Considering the learning of a probabilistic self-organizing map (PbSOM) as a model-based clustering process, we develop a coupling-likelihood mixture model for PbSOM, and derive three EM-type learning algorithms, namely the SOCEM, SOEM, and SODAEM al-gorithms, for learning the model (PbSOM). The proposed algorithms improve Kohonen’s learning algorithms by including a cost function, an EM-based convergence property, and a probabilistic framework. In addition, the proposed algorithms provide some insights into the choice of neighborhood size that would ensure topographic ordering. From the experiment results, we observe that the learning performance of SOCEM is very sensitive to the initial setting of the reference models when the neighborhood is small. Conversely, it is not sensitive to the initial condition when the neighborhood is sufficiently large. To deal with the initialization problem, we first run SOCEM with a large neighborhood, and then gradually reduce the neighborhood size until the learning converges to the desired map. When using a small neighborhood, SOEM is less sensitive to the initialization than SOCEM. However, to learn an ordered map, SOEM still needs to start with a large

neigh-borhood. In both SOCEM and SOEM, the neighborhood shrinking can be interpreted as an annealing process that overcomes the initialization issue. Alternatively, we can apply SODAEM, which is a deterministic annealing variant of SOCEM and SOEM, to learn a map. In our experiments, SODAEM overcomes the initialization issue of SOCEM and SOEM via the annealing process controlled by the temperature parameter. Moreover, through the comparison of SOCEM and Kohonen’s batch algorithm, we can also apply the DA interpretation of neighborhood shrinking to Kohonen’s algorithms to explain why they need to start with a large neighborhood size. We have also shown that the SOCEM and SOEM algorithms can be interpreted, respectively, as topology-constrained deterministic annealing variants of the CEM and EM algorithms for Gaussian model-based clustering.

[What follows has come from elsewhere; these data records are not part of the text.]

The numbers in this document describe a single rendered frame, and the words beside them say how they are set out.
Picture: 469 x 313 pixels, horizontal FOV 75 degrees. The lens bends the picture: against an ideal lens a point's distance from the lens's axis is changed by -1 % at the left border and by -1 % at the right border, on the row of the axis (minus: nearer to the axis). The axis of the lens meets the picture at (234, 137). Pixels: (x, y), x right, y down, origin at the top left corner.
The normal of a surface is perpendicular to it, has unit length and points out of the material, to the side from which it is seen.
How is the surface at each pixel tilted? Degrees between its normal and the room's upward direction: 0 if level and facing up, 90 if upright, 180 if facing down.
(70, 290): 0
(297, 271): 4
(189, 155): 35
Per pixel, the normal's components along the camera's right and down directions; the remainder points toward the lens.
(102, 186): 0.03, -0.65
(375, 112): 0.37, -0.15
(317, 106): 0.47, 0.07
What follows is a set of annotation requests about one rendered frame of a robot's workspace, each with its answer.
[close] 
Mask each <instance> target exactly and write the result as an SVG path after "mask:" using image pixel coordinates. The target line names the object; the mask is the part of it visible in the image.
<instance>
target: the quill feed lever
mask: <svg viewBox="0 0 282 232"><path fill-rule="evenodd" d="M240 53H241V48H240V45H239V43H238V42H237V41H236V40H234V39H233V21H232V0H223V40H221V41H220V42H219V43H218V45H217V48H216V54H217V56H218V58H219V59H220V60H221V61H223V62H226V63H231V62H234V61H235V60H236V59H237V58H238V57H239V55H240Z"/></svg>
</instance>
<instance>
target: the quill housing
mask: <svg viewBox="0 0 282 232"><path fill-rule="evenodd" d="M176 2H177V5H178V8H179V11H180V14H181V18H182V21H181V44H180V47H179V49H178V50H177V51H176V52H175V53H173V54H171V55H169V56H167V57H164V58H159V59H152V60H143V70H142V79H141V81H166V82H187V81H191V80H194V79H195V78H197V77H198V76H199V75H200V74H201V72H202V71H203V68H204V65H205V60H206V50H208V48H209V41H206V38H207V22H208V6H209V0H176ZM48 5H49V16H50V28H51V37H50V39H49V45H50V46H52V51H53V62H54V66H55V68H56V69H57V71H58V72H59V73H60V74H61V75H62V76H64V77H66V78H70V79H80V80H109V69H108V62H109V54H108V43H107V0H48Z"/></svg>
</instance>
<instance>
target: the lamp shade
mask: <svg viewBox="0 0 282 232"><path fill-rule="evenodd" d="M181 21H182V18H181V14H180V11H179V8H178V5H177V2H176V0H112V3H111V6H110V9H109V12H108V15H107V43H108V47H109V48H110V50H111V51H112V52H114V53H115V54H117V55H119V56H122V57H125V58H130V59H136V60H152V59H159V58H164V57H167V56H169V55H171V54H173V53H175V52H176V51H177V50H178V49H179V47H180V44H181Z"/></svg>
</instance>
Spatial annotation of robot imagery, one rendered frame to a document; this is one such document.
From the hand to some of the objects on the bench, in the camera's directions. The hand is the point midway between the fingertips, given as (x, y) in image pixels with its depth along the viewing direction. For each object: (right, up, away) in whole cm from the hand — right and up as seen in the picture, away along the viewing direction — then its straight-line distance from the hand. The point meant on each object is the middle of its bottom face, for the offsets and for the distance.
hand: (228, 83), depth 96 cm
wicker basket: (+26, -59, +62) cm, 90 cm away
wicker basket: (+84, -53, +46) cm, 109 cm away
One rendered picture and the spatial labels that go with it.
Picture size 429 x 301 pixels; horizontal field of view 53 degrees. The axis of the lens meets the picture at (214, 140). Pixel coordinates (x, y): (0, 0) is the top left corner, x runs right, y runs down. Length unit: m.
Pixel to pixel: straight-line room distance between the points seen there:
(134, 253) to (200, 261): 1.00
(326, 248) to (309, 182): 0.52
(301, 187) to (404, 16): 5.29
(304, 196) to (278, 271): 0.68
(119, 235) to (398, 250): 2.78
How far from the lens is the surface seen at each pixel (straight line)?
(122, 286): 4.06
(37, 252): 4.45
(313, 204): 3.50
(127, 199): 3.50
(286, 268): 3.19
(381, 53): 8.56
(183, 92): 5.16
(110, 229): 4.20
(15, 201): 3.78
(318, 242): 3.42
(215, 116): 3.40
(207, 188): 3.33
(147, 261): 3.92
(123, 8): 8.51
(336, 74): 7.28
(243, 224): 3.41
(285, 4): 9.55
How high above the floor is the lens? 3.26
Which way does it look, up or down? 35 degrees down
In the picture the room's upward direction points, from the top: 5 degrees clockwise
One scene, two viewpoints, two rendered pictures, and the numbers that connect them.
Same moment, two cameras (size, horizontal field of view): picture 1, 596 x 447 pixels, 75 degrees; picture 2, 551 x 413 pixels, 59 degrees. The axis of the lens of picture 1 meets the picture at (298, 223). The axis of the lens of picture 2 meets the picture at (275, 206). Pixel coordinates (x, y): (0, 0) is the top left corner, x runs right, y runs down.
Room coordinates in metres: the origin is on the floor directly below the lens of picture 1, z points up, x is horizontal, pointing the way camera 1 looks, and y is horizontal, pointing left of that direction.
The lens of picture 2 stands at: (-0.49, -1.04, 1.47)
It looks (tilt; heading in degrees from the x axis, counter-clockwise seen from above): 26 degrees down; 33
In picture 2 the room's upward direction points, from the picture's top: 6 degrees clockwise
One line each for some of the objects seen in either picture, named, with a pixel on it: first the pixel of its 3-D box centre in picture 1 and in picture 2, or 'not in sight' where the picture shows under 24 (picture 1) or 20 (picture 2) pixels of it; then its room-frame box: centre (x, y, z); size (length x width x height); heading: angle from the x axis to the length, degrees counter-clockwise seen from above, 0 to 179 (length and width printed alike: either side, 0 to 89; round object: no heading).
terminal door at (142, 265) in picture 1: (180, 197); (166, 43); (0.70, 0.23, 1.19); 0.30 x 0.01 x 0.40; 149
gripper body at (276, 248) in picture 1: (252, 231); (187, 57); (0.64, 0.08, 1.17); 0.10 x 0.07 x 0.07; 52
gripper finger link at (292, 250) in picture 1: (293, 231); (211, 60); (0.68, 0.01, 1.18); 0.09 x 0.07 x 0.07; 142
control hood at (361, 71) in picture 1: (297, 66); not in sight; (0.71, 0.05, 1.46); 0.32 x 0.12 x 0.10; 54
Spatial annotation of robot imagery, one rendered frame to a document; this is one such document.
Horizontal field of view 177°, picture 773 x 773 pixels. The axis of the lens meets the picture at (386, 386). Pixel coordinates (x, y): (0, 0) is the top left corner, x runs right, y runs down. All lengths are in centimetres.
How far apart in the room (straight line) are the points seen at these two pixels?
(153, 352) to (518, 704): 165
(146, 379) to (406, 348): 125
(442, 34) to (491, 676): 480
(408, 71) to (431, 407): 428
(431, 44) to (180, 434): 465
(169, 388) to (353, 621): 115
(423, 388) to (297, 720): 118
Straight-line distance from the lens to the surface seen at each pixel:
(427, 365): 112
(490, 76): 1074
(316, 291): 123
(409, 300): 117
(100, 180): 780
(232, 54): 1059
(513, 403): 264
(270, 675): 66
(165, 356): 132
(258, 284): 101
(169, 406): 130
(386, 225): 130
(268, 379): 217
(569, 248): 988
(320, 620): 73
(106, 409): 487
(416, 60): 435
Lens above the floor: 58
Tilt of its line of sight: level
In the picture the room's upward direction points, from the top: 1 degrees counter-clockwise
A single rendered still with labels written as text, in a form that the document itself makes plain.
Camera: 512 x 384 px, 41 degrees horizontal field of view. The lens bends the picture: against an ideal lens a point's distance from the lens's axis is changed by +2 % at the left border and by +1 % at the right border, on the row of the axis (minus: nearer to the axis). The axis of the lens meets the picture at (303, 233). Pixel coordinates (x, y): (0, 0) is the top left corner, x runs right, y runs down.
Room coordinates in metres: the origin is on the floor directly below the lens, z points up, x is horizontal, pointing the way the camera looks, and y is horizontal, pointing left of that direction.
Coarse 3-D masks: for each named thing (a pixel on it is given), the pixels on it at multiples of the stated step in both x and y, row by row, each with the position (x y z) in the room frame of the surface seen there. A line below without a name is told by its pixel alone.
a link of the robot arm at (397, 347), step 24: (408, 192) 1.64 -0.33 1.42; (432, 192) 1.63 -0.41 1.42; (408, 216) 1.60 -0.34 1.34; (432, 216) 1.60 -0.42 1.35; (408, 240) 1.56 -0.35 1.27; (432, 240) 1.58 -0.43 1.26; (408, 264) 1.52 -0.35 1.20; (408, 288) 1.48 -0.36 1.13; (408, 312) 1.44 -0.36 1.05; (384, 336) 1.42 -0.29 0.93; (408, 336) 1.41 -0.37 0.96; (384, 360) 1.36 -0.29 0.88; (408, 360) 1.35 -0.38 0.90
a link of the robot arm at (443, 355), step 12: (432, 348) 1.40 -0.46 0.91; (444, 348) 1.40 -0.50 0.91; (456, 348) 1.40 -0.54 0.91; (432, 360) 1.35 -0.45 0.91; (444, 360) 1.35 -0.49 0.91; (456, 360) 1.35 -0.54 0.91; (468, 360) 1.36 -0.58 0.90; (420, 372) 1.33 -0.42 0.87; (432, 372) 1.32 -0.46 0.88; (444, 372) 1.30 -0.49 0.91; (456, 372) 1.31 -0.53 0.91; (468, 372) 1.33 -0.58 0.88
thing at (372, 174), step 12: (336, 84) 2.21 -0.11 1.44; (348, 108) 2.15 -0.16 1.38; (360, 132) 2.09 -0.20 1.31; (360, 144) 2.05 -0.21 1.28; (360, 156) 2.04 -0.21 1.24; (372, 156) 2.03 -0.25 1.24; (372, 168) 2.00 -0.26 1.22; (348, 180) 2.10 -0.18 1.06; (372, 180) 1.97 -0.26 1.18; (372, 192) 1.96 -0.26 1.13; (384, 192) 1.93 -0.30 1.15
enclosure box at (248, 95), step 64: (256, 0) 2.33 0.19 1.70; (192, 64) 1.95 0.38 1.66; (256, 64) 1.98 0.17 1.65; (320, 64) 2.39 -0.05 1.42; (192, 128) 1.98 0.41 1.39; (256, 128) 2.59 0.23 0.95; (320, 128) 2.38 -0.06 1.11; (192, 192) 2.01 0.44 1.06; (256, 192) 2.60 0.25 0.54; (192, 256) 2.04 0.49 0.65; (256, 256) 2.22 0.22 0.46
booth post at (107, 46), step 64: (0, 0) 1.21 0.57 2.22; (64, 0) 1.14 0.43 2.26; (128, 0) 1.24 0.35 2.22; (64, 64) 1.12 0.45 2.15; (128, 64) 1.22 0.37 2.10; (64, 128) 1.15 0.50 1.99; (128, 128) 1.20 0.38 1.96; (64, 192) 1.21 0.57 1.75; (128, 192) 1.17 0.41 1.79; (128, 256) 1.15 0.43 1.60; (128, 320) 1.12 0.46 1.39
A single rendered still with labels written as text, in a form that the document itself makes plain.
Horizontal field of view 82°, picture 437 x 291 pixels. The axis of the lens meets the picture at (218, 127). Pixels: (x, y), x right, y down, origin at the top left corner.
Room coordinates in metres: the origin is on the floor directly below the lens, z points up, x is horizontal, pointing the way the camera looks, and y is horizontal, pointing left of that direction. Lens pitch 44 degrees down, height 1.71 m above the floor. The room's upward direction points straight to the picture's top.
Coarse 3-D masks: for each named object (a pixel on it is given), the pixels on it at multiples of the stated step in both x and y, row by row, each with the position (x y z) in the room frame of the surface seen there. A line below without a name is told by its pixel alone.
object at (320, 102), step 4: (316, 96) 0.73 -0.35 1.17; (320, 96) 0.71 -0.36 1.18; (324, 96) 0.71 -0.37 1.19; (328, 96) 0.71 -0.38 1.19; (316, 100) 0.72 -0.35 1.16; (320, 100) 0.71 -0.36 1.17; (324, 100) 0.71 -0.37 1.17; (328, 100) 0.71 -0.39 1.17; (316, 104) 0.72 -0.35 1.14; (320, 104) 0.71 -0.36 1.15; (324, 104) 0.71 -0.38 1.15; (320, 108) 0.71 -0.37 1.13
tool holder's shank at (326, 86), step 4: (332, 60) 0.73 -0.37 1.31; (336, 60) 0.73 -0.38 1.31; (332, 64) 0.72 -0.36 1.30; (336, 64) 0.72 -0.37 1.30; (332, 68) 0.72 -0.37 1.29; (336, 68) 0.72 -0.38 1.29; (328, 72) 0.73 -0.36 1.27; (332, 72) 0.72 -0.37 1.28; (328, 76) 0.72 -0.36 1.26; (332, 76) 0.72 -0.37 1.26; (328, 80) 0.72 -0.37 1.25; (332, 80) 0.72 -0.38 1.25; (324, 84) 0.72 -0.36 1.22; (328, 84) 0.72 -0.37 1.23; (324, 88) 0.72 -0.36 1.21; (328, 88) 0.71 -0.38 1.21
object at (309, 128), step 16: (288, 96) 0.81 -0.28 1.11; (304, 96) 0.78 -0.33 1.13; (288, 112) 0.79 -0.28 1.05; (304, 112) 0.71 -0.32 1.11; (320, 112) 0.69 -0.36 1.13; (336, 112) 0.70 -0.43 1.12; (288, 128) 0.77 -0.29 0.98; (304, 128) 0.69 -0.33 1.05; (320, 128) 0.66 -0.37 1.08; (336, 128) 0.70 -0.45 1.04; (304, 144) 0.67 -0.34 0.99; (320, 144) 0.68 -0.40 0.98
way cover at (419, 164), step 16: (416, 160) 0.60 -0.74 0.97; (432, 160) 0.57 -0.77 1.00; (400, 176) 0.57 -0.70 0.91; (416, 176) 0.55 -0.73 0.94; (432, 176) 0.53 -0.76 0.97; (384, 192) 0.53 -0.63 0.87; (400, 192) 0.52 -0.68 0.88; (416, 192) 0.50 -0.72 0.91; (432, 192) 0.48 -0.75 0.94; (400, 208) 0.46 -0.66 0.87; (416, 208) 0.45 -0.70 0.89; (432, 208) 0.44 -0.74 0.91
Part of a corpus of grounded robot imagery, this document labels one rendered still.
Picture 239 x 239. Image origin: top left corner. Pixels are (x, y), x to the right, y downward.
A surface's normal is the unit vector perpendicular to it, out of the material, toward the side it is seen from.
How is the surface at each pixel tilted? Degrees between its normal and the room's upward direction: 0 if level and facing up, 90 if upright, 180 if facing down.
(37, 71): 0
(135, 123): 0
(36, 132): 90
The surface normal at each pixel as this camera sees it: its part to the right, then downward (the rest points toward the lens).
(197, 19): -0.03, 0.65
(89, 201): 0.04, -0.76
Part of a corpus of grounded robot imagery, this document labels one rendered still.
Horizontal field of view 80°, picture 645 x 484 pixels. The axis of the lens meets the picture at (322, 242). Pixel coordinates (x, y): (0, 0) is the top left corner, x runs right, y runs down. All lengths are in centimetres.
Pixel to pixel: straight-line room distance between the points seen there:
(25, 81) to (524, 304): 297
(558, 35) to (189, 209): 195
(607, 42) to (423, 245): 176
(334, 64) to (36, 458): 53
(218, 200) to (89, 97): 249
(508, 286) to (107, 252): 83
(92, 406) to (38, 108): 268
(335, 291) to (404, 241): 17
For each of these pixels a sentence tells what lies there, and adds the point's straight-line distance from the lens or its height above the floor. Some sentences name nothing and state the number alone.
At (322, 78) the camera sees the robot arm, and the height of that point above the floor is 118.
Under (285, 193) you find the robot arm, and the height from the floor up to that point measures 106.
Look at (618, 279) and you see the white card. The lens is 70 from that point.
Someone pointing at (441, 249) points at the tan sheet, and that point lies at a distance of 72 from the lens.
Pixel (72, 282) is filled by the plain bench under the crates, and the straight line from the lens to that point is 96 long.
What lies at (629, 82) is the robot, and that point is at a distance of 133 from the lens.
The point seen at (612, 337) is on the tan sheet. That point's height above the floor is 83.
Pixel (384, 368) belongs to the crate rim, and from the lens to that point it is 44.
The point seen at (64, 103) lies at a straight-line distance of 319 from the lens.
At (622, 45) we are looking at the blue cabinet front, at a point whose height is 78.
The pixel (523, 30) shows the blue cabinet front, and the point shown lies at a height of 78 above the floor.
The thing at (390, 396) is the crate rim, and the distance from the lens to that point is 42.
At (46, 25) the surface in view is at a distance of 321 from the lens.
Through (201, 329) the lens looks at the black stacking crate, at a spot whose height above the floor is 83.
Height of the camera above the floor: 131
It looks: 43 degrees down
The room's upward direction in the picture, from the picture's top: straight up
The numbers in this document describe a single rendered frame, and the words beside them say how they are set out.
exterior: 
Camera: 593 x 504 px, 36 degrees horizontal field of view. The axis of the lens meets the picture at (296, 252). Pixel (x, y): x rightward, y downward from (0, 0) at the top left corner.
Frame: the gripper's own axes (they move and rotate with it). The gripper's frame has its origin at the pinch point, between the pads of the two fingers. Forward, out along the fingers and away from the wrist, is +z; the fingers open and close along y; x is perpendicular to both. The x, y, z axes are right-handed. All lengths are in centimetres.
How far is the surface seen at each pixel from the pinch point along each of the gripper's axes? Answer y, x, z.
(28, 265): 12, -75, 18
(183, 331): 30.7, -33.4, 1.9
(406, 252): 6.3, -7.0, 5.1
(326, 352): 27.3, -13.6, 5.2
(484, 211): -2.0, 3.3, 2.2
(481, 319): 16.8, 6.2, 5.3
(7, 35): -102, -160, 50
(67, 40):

The experiment results show that our proposed PbSOM learning algorithms achieve an effective data clustering performance, while maintaining the topology-preserving property.

Moreover, we propose two BIC-based audio segmentation approaches that employ divide-and-conquer strategies for acoustic change detection. In contrast to the leading and highly accurate window-growing-based approach, which searches for acoustic changes in a bottom-up manner by using a sequentially size-growing analysis window, the pro-posed DACDec1 and DACDec2 approaches search for acoustic changes in a top-down manner. We compared our approaches to leading approaches analytically by performing computational cost analysis. The results of experiments conducted on broadcast news data demonstrate that the proposed approaches are more efficient and achieve higher segmentation accuracy than the existing approaches discussed in this thesis.